Problem requirements
For each line below that includes the string "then", show the whole line.

**** Data block ****

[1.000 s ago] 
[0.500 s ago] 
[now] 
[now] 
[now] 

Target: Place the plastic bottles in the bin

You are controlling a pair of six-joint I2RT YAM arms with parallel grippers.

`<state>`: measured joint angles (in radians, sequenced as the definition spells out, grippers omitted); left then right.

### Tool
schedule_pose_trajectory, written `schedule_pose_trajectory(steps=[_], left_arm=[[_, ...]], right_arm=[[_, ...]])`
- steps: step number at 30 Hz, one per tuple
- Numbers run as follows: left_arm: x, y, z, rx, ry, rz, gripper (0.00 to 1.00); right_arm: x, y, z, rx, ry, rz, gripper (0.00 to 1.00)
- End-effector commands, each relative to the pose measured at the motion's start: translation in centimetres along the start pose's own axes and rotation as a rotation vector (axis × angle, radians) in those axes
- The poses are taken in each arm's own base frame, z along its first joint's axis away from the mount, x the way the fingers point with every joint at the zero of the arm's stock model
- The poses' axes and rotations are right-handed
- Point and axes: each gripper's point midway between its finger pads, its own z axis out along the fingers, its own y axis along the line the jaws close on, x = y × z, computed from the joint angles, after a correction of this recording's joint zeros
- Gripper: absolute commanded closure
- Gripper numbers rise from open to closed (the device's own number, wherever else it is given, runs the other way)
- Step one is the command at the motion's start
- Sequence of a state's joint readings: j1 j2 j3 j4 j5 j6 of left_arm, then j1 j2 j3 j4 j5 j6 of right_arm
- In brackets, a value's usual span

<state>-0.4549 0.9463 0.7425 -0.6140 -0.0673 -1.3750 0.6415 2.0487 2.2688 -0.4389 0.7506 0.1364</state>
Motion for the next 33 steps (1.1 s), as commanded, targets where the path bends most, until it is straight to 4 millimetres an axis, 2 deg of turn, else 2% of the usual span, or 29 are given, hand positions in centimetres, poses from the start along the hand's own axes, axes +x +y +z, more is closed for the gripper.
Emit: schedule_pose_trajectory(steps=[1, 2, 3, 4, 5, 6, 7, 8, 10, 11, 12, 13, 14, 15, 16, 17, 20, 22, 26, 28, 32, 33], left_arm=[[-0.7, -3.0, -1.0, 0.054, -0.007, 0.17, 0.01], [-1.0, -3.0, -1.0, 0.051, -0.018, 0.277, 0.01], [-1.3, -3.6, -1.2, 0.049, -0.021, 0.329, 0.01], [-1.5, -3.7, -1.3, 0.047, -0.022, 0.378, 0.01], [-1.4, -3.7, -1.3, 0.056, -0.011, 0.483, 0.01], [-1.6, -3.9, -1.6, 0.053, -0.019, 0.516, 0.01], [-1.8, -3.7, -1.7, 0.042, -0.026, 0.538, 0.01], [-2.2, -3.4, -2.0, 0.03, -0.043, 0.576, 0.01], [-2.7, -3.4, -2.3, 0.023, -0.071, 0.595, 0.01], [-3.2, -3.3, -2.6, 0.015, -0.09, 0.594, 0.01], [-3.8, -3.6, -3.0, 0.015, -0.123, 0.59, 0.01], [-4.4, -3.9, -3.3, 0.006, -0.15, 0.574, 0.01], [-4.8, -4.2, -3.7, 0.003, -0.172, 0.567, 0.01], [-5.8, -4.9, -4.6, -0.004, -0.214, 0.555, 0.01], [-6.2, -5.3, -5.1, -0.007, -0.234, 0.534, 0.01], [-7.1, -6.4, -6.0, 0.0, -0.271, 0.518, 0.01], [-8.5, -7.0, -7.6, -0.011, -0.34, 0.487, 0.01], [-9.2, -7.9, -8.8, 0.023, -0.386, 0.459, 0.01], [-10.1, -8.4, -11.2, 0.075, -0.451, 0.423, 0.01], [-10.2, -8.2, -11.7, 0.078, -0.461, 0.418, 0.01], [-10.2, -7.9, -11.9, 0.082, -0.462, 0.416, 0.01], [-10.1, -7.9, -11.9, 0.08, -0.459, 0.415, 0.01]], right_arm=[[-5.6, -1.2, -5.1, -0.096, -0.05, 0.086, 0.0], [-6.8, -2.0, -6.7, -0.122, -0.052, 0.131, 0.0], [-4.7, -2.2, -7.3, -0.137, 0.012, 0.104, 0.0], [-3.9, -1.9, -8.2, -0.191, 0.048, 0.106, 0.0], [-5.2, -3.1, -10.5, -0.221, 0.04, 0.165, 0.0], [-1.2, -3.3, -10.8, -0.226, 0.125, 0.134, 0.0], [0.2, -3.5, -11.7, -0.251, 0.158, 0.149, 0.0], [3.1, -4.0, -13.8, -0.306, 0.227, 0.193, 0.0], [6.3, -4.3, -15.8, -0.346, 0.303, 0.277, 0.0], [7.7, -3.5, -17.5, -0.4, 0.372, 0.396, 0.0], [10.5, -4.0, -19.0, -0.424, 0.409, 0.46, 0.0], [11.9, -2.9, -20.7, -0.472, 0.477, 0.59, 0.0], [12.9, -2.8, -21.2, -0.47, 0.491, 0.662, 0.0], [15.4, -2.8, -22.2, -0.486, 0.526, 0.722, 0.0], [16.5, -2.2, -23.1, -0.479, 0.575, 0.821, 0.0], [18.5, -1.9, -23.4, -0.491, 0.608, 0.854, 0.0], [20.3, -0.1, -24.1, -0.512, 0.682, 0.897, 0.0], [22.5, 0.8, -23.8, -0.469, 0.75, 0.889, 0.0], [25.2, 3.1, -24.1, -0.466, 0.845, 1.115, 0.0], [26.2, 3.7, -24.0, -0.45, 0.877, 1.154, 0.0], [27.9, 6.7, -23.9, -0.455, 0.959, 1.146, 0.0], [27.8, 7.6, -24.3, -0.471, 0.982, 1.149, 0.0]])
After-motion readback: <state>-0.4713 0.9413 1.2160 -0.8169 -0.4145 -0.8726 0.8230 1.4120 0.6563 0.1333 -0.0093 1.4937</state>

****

Solution to this problem
`<state>`: measured joint angles (in radians, sequenced as the definition spells out, grippers omitted); left then right.
- Sequence of a state's joint readings: j1 j2 j3 j4 j5 j6 of left_arm, then j1 j2 j3 j4 j5 j6 of right_arm

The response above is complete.